*TASK TO COMPLETE:* Output the listing below verbatim, but drop the images.

*RECORDS TO PROCESS:*

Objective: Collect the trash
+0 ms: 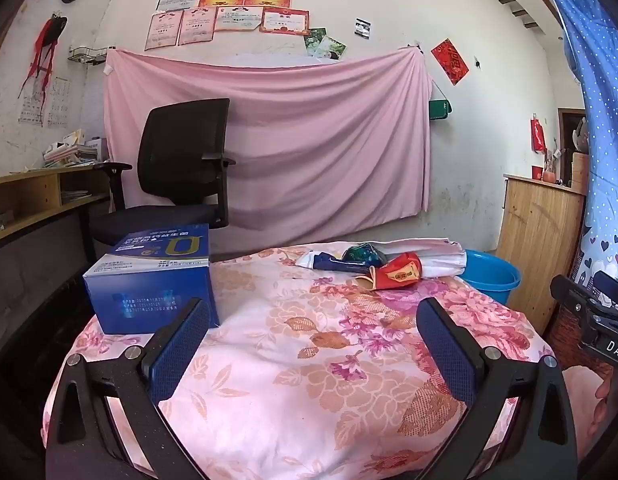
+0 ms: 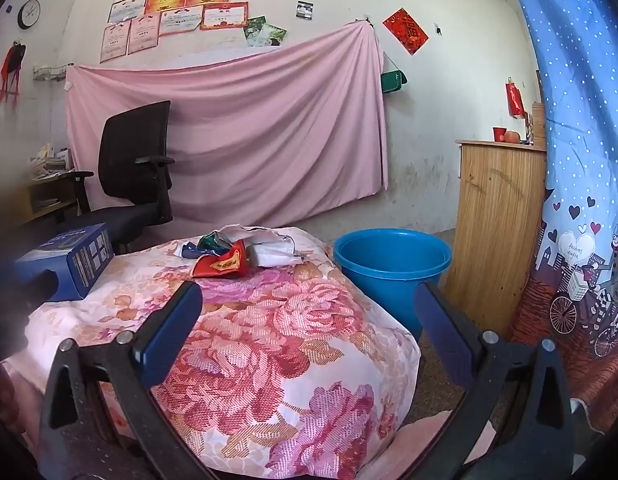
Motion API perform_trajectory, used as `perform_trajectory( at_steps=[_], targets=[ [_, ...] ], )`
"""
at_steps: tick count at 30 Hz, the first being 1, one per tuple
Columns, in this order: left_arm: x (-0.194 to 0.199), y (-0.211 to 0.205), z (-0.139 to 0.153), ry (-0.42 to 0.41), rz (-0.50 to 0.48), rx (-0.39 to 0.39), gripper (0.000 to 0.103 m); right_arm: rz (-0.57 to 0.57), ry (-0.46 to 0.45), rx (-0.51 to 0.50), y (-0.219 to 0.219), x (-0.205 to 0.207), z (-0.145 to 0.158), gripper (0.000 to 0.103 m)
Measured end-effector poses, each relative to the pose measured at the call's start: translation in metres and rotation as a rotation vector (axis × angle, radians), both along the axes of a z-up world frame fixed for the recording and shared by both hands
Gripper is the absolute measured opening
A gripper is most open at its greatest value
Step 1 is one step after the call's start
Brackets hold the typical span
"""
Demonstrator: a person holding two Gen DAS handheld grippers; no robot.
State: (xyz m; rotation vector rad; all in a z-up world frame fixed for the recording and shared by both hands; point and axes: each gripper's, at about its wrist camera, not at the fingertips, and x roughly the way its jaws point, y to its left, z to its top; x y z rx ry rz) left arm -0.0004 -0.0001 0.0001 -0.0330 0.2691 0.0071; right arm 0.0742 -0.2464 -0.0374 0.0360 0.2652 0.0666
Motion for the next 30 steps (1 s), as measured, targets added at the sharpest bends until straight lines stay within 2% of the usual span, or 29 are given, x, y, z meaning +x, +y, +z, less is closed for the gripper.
perform_trajectory(
  at_steps=[23, 30],
  targets=[
    [-0.002, -0.0052, 0.0075, -0.003, -0.005, 0.01, 0.101, -0.001, 0.005, 0.008, -0.002, 0.001, -0.0004, 0.103],
    [-0.0007, -0.003, 0.0016, -0.005, -0.013, 0.015, 0.101, -0.002, 0.006, 0.009, -0.0005, 0.001, -0.0005, 0.103]
  ],
)
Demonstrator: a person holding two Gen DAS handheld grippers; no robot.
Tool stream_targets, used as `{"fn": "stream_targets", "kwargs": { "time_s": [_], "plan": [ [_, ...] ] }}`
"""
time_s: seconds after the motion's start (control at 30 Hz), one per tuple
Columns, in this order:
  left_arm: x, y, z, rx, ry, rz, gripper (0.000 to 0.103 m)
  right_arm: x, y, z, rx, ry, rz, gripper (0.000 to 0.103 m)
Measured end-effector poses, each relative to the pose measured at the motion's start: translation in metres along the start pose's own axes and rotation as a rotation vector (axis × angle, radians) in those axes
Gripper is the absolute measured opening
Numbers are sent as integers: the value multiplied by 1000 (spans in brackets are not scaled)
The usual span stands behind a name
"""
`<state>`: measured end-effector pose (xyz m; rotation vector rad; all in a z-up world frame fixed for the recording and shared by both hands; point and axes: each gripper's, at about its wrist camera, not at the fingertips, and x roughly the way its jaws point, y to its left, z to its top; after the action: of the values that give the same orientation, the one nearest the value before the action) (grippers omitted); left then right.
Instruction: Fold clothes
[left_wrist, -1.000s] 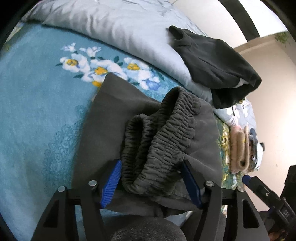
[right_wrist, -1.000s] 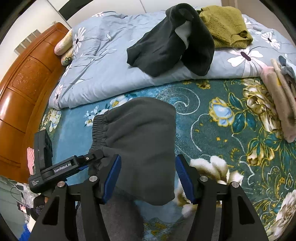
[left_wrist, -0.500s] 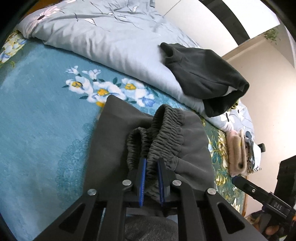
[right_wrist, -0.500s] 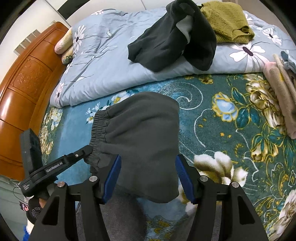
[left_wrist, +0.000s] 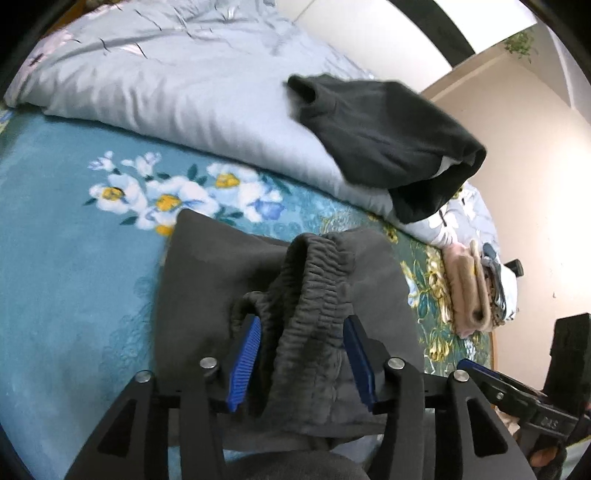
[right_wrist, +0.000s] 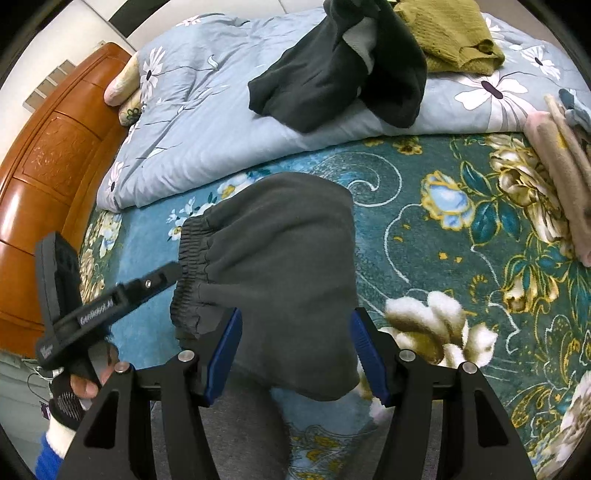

*RESULT OF THIS EXERCISE:*
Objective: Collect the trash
+0 ms: 
+0 ms: 
Motion API perform_trajectory, used as `perform_trajectory( at_steps=[_], targets=[ [_, ...] ], )`
"""
at_steps: tick count at 30 Hz, the first being 1, one per tuple
Columns, in this order: left_arm: x (-0.194 to 0.199), y (-0.211 to 0.205), z (-0.139 to 0.153), ry (-0.42 to 0.41), rz (-0.50 to 0.48), rx (-0.39 to 0.39), gripper (0.000 to 0.103 m); right_arm: rz (-0.57 to 0.57), ry (-0.46 to 0.45), rx (-0.51 to 0.50), y (-0.219 to 0.219), x (-0.205 to 0.207), z (-0.145 to 0.158), gripper (0.000 to 0.103 m)
Measured end-effector poses, each relative to the pose measured at the call's start: translation in metres and rotation as a rotation vector (axis × angle, radians), both along the axes of a z-up world frame fixed for the recording and shared by both hands
Gripper is the absolute measured opening
A gripper is most open at its greatest value
Step 1 is one step after the call's start
Brackets hold the typical span
"""
Demonstrator: a person holding two Gen DAS handheld grippers; no robot.
State: (xyz m; rotation vector rad; all in a z-up world frame fixed for the recording and shared by both hands; point and axes: each gripper's, at about its wrist camera, not at the fingertips, and x roughly the way its jaws point, y to its left, z to its top; x y z rx ry rz) left arm -0.0004 -0.0001 0.0001 -0.0330 0.2691 0.0071; right arm 0.0742 -0.2464 -0.0374 0.0360 0.2652 0.0666
Motion for the next 30 steps (1 s), as measured, targets added at the sharpest bends until straight lines stay within 2% of the usual span, or 29 are given, x, y, z meaning +x, +y, +z, less is closed for the gripper.
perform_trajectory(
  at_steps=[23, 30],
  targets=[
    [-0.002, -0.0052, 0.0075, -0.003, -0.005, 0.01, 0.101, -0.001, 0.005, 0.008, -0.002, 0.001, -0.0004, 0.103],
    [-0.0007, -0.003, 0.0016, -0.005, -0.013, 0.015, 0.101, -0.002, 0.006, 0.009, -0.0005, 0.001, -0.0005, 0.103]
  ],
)
Demonstrator: a person holding two Gen DAS handheld grippers; no robot.
Tool stream_targets, used as `{"fn": "stream_targets", "kwargs": { "time_s": [_], "plan": [ [_, ...] ] }}`
"""
time_s: seconds after the motion's start (control at 30 Hz), one per tuple
Columns, in this order:
  left_arm: x, y, z, rx, ry, rz, gripper (0.000 to 0.103 m)
  right_arm: x, y, z, rx, ry, rz, gripper (0.000 to 0.103 m)
Measured end-effector poses, each relative to the pose measured at the motion's start: translation in metres along the start pose's own axes and rotation as a rotation vector (axis × angle, radians) in those axes
Gripper is the absolute measured opening
Numbers are sent as integers: the value multiplied by 1000 (spans in brackets are not scaled)
The usual span stands behind a name
"""
`<state>`: measured end-effector pose (xyz m; rotation vector rad; all in a z-up world frame fixed for the recording and shared by both hands; point and axes: each gripper's, at about its wrist camera, not at the fingertips, and x roughly the way its jaws point, y to its left, z to its top; after the action: of the values that give the same orientation, the one nearest the value before the action) (grippers omitted); left then right.
Instruction: Fold clothes
[left_wrist, -1.000s] 
[right_wrist, -1.000s] 
[left_wrist, -0.500s] 
[right_wrist, -0.500s] 
[left_wrist, +0.000s] 
[right_wrist, +0.000s] 

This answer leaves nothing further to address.